The Brooklyn Nets are a team that is looking to win a championship right now. Not five years from now and not even two years from now. Right now.
The evidence is everywhere from practically everything out of owner Mikhail Prokhorov’s mouth, to the fact that they traded three first-round draft picks to land Kevin Garnett and Paul Pierce during the offseason, to the fact that they are spending $190 million on payroll, to the fact that Pierce is a free agent after the season and KG after two.
Everything about them says that their window is only one year, maybe two, except for the fact that they hired a rookie head coach in Jason Kidd. Kidd has no coaching experience, he didn’t even have a year off from playing to be able to step away and take in the game as an observer.
Not many doubt that he, considered an extremely smart player on the court, will eventually be able to become a good head coach, but his learning curve may take at least a year or two until he rises to the occasion. Already an ESPN analyst called Kidd the worst coach in the NBA and now an anonymous scout told Howard Beck of Bleacher Report that Kidd doesn’t do anything:
A veteran scout, interviewed earlier in the day and speaking on the condition of anonymity, called Kidd’s bench comportment “terrible,” observing that the play-calling has fallen mostly to his top assistants, Lawrence Frank and John Welch.

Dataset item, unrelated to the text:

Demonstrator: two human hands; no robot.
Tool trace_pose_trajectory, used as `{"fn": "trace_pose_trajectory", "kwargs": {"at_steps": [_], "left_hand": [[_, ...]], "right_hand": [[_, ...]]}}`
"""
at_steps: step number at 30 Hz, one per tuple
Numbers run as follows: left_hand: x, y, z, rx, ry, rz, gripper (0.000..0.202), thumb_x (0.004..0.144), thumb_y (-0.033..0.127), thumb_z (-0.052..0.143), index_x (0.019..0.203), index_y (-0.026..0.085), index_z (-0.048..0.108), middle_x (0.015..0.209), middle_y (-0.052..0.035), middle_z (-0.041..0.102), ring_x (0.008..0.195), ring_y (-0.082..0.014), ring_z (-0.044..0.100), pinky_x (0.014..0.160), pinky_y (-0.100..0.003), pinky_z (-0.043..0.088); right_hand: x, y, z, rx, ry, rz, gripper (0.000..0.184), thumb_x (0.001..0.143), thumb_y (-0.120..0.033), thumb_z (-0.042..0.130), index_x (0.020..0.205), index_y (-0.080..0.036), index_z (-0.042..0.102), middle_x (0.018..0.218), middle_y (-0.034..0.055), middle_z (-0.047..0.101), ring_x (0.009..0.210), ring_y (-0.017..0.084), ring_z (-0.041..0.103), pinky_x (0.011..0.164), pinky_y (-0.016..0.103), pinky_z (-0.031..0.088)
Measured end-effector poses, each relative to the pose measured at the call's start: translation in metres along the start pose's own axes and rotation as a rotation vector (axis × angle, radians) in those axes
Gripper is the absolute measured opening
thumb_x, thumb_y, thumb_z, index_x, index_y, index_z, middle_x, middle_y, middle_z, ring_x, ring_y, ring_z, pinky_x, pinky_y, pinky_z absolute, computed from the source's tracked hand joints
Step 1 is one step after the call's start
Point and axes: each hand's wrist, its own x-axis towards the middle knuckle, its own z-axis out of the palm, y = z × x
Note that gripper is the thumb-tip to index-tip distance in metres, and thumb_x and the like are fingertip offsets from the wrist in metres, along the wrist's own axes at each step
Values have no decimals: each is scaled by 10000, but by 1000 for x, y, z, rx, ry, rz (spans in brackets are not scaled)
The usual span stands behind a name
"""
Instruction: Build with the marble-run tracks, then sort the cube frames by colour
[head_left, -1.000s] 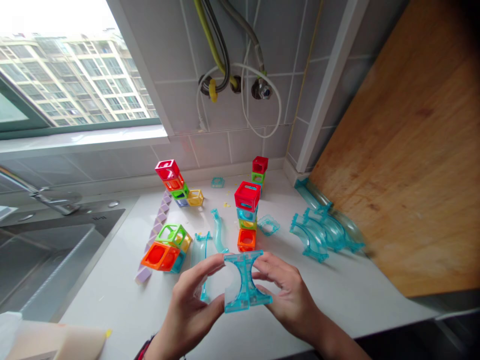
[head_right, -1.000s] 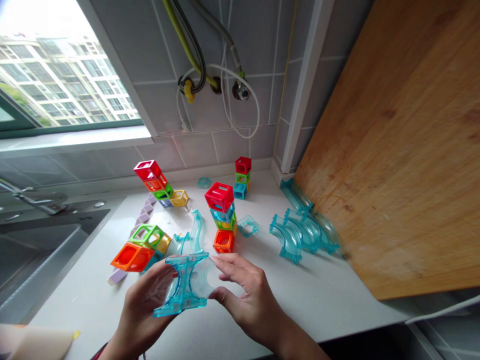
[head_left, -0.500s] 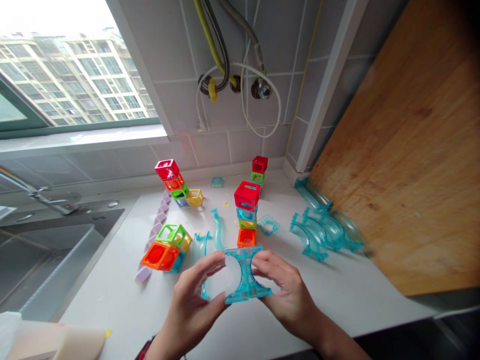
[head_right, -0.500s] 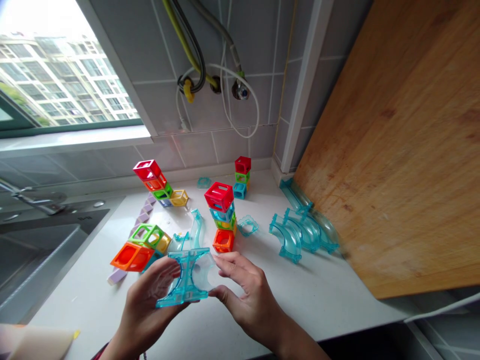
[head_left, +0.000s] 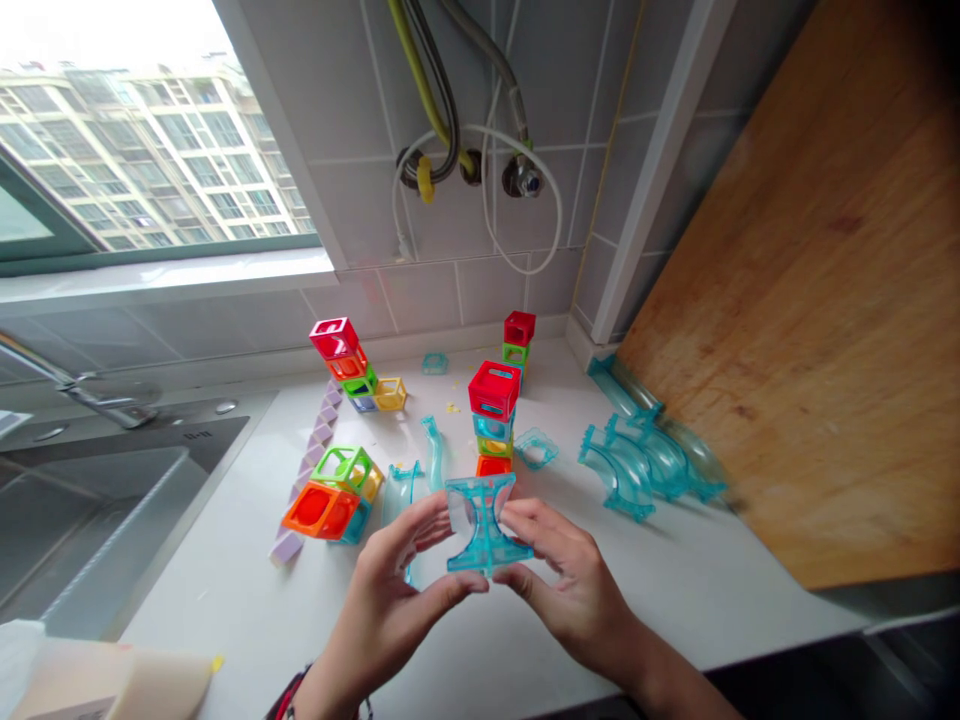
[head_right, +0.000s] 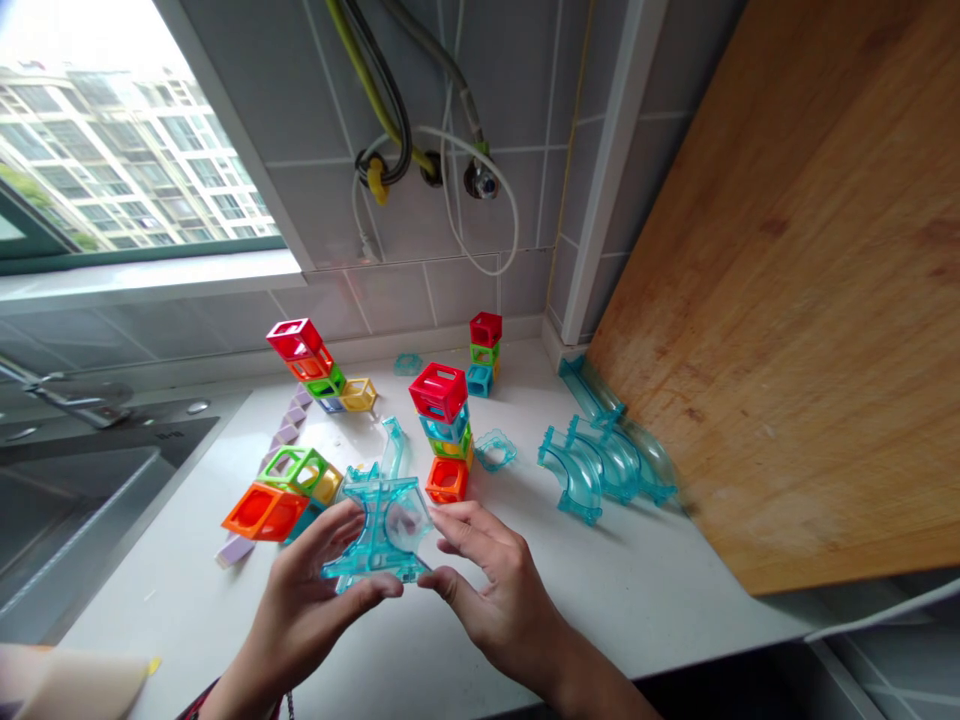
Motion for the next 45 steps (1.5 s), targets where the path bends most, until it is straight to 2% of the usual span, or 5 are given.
{"fn": "trace_pose_trajectory", "kwargs": {"at_steps": [13, 25, 36, 41, 45], "left_hand": [[12, 7, 4, -518, -251, -398, 558, 827, 278, 892, 1339, 198, 686, 1226, -180, 789, 1067, -343, 790, 884, -418, 669], [8, -9, 1, -385, -127, -438, 494, 966, 571, 679, 1156, 128, 789, 1030, -160, 814, 841, -257, 790, 708, -302, 628], [13, -11, -3, -233, -208, -327, 265, 898, 439, 790, 1015, 201, 784, 1139, -98, 785, 1002, -261, 741, 872, -303, 622], [14, -6, 5, -14, -225, -140, 235, 911, 442, 757, 903, 207, 746, 1033, -75, 765, 995, -253, 727, 820, -274, 623], [10, -12, 11, 72, -140, -21, 259, 880, 411, 796, 1050, 237, 709, 991, -34, 740, 891, -209, 724, 782, -267, 628]], "right_hand": [[3, -13, 0, 261, -64, 205, 385, 949, -359, 766, 1314, -244, 726, 1243, 103, 652, 1133, 255, 691, 981, 406, 637], [3, -8, 0, 372, -81, 265, 361, 930, -401, 778, 1253, -240, 768, 1146, 83, 682, 1040, 228, 693, 876, 331, 604], [6, -6, 2, 241, -73, 201, 367, 931, -372, 759, 1275, -244, 756, 1267, 100, 718, 1166, 277, 710, 984, 388, 597], [8, -1, 7, -10, 79, 97, 258, 883, -273, 759, 1132, -209, 782, 1027, 68, 745, 851, 191, 728, 770, 300, 625], [9, 3, 10, -119, 134, 34, 108, 883, -259, 723, 969, -207, 763, 861, 25, 698, 758, 165, 690, 694, 266, 597]]}}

“He doesn’t do anything,” said the scout, who has watched the Nets several times. “He doesn’t make calls. John Welch does all the offense. Lawrence does all the defense. … I don’t know what Kidd does. I don’t think you can grade him and say he’s bad. You can give him an incomplete.”

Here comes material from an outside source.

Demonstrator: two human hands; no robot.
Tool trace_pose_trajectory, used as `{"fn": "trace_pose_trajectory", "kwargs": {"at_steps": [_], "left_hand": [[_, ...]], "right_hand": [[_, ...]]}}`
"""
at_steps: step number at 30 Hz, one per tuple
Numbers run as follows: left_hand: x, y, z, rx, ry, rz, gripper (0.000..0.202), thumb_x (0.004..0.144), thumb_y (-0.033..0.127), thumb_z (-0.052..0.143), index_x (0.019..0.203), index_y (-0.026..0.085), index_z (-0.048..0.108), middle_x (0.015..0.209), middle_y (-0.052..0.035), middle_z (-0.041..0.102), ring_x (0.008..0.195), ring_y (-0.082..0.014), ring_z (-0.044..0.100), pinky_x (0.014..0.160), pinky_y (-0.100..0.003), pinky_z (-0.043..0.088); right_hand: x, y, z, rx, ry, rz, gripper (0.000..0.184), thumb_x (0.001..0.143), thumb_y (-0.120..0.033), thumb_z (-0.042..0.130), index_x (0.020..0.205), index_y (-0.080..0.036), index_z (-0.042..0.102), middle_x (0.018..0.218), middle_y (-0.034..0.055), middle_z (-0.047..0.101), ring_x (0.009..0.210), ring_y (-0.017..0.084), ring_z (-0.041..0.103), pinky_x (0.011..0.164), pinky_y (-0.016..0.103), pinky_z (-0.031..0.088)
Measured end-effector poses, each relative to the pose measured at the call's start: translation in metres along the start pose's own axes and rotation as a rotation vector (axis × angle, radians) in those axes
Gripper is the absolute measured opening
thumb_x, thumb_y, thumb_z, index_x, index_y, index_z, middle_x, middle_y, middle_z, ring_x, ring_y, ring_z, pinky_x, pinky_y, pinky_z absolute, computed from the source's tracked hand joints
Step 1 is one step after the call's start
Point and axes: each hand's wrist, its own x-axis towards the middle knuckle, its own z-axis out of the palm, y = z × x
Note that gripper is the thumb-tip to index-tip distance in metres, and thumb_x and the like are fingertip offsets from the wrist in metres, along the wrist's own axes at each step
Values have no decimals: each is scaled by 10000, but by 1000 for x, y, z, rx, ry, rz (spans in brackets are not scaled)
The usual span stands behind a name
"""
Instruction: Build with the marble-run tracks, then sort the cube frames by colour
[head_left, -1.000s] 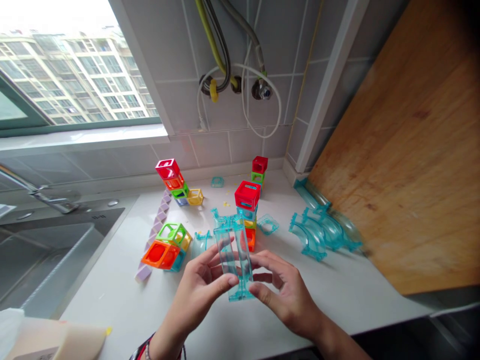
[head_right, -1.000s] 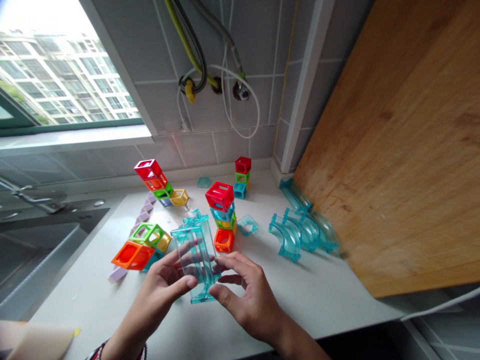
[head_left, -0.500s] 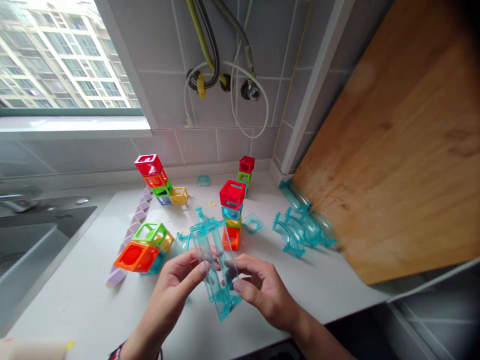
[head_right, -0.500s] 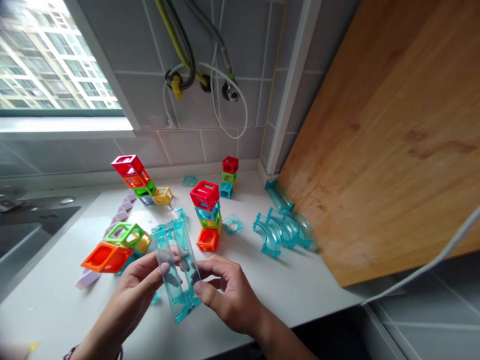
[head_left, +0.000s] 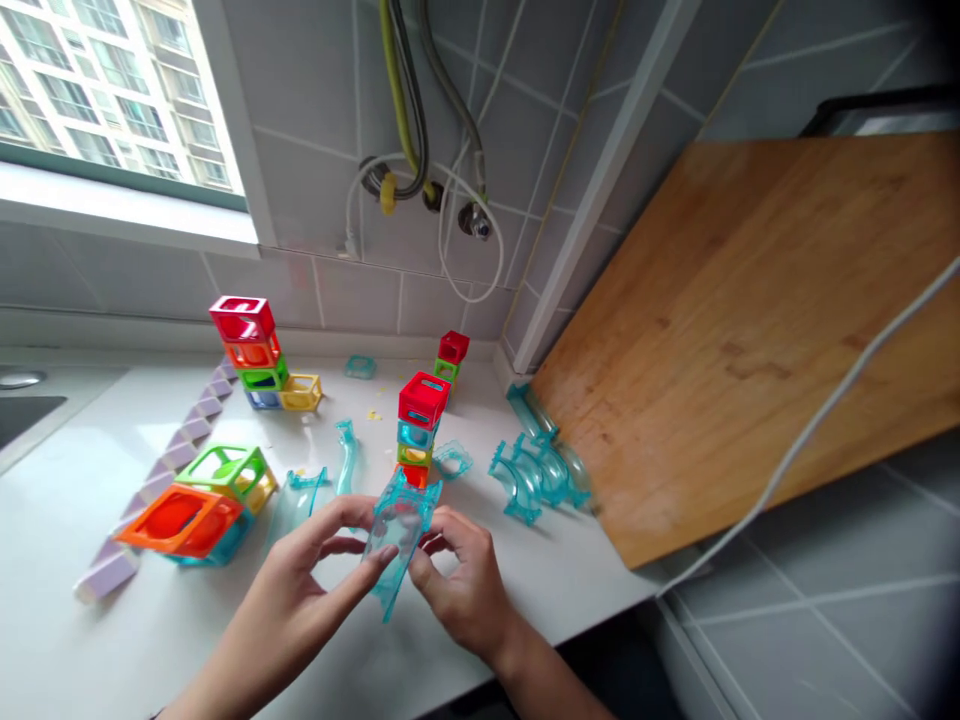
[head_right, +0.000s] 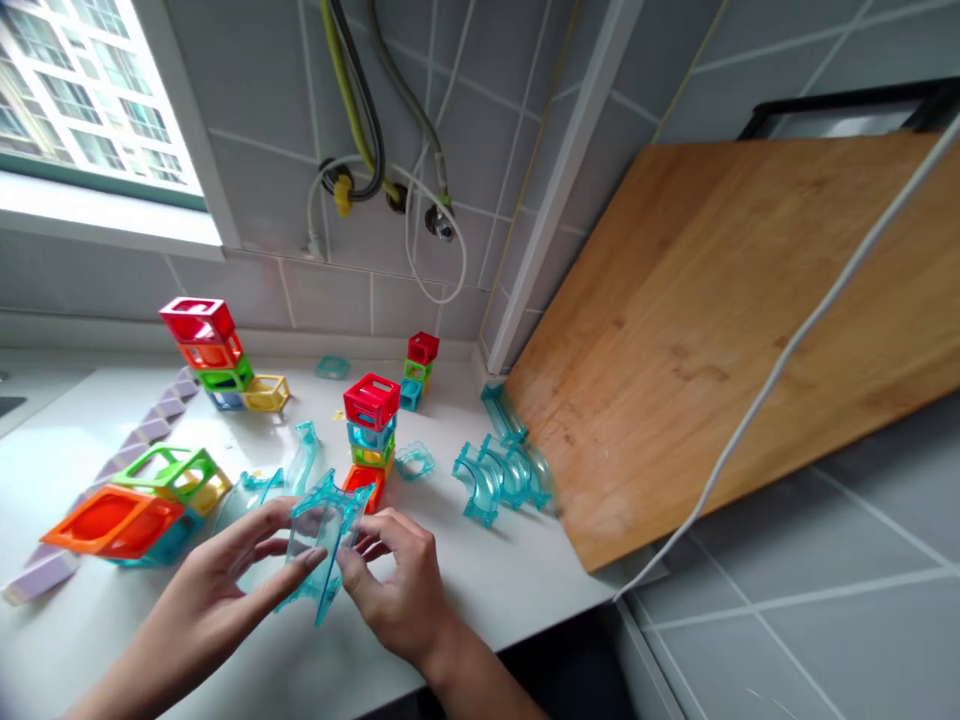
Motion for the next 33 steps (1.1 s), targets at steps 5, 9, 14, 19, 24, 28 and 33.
{"fn": "trace_pose_trajectory", "kwargs": {"at_steps": [5, 9, 14, 19, 24, 28, 33], "left_hand": [[-1, -4, 6, -32, -16, -1, 236, 931, 424, 739, 1049, 233, 664, 978, -18, 731, 856, -188, 737, 738, -252, 632], [0, -3, 8, -49, -130, -12, 243, 983, 446, 670, 1111, 241, 664, 1064, -35, 759, 941, -205, 760, 830, -297, 644], [0, -4, 8, -73, -158, -58, 315, 1022, 503, 583, 1203, 248, 621, 1190, -78, 747, 980, -216, 759, 788, -308, 645], [-2, -6, 8, -24, -169, -12, 311, 1047, 479, 526, 1238, 251, 618, 1097, -57, 764, 928, -196, 734, 763, -294, 607], [-5, -10, 16, 138, -235, 97, 262, 1051, 413, 481, 1090, 237, 671, 1014, -46, 762, 789, -173, 696, 717, -284, 558], [-8, -12, 22, 324, -287, 222, 247, 1035, 335, 468, 1021, 224, 688, 906, -41, 750, 723, -176, 683, 695, -289, 522], [-10, -12, 20, 416, -303, 278, 239, 1023, 274, 457, 960, 217, 680, 880, -49, 750, 711, -182, 690, 665, -285, 495]], "right_hand": [[-1, 6, 0, -24, 30, 22, 99, 891, -297, 730, 929, -206, 731, 846, 18, 706, 733, 156, 673, 677, 259, 572], [-5, 14, 0, -1, 25, 62, 172, 910, -360, 730, 861, -200, 691, 796, 15, 692, 714, 158, 651, 694, 280, 555], [-15, 9, -9, 79, 61, 146, 318, 902, -430, 735, 757, -212, 555, 649, -29, 585, 556, 134, 593, 572, 262, 497], [-2, -26, -68, -192, 157, 101, 388, 936, -453, 669, 716, -239, 432, 555, -88, 424, 471, 96, 423, 492, 227, 366], [82, -62, -134, -910, 70, 207, 348, 968, -409, 556, 695, -232, 432, 613, -49, 532, 548, 117, 543, 563, 224, 440], [165, -62, -144, -1102, -81, 360, 246, 942, -304, 620, 727, -199, 566, 596, -24, 636, 507, 127, 626, 559, 217, 468], [230, -32, -125, -1328, -261, 540, 210, 980, -339, 706, 977, -130, 716, 914, 62, 752, 790, 178, 727, 771, 316, 594]]}}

The same scout said he had counted only 15 plays run by the Nets in the games he has watched. Multiple observers have noted that the Nets offense lacks any discernible flow, as if the stars are all simply taking turns with the ball.
Nobody has come out and said that they don’t think that Kidd will eventually be a good coach, however when he’s starting from the bottom it could take a while for him to get to the top. For a team with championship aspirations right now it might turn out that Kidd and the Nets are not the best fit.

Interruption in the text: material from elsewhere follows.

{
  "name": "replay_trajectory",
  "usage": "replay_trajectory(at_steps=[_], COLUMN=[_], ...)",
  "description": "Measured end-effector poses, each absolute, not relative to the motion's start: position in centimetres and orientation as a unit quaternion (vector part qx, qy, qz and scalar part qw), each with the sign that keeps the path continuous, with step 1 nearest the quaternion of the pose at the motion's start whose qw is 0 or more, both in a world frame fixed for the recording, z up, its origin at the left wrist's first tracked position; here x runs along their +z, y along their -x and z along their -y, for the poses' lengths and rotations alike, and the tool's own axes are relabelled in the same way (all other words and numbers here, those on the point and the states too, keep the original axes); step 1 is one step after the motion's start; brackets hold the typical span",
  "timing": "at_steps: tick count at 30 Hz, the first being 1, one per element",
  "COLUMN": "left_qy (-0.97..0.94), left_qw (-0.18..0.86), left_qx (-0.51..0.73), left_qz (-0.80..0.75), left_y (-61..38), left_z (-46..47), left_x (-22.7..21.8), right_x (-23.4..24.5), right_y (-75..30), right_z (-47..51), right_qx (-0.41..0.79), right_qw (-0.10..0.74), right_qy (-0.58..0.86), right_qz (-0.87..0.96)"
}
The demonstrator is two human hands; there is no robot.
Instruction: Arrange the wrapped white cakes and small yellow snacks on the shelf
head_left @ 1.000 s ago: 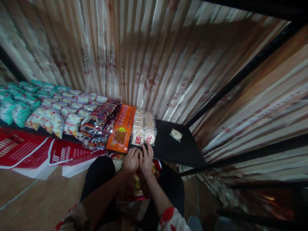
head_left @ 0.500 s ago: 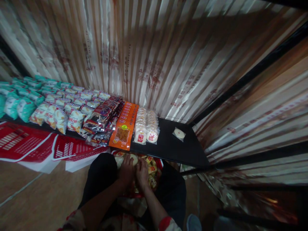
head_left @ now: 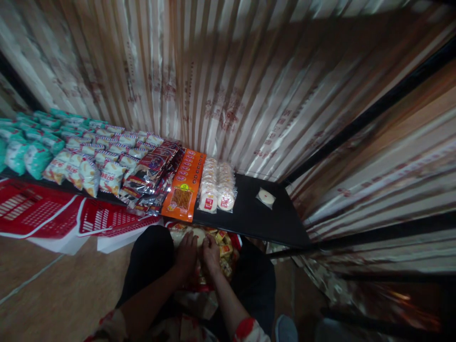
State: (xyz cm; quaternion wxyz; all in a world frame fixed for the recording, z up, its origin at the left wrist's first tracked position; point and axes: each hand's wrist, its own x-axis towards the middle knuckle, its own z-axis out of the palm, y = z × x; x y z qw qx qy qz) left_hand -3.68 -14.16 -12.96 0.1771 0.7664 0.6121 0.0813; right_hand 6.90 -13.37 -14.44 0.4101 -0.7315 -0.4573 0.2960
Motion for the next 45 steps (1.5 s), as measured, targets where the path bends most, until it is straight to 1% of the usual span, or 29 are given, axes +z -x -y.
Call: replay_trajectory(at_steps=[6, 12, 17, 22, 25, 28, 31, 37, 45], left_qy=[-0.776, -0.776, -0.754, -0.712, -0.698, -0.693, -0.687, -0.678, -0.622], left_qw=[0.151, 0.169, 0.236, 0.329, 0.361, 0.386, 0.407, 0.431, 0.484], left_qx=[0.105, 0.135, 0.163, 0.161, 0.171, 0.188, 0.215, 0.267, 0.337], left_qz=[-0.604, -0.593, -0.590, -0.599, -0.594, -0.580, -0.562, -0.532, -0.515], left_y=[3.6, 3.9, 4.1, 4.4, 4.7, 5.0, 5.3, 5.6, 4.8], left_z=[14.6, 14.8, 14.7, 14.3, 14.0, 13.8, 13.5, 12.7, 12.1], left_x=[-12.7, -11.5, -10.6, -9.1, -8.2, -7.7, -7.2, -6.5, -6.8], right_x=[-13.2, -10.9, -9.0, -7.7, -7.1, -6.7, -6.4, -6.4, -5.6], right_y=[-7.5, -7.8, -7.9, -8.3, -8.7, -9.1, -9.6, -10.4, -10.4], right_z=[14.1, 14.5, 14.3, 14.0, 13.8, 13.6, 13.4, 13.0, 13.0], right_qx=[0.296, 0.294, 0.271, 0.247, 0.215, 0.214, 0.243, 0.345, 0.456], right_qw=[0.409, 0.396, 0.417, 0.392, 0.387, 0.392, 0.409, 0.433, 0.499], right_qy=[0.731, 0.717, 0.701, 0.705, 0.706, 0.693, 0.675, 0.661, 0.610], right_qz=[0.459, 0.493, 0.511, 0.536, 0.554, 0.566, 0.563, 0.506, 0.413])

That could be a big problem for the Nets as they don’t seem to have left themselves much wiggle room with Kidd. First of all, Prokhorov loved the idea of hiring Kidd, called him his “Top Gun,” signed him to a three-year deal and immediately retired his jersey. On top of that, Jay Z sold part of his shares of the team to Kidd making him a part owner. So for the Nets’ sake, they’d better hope that the learning curve flattens out quickly.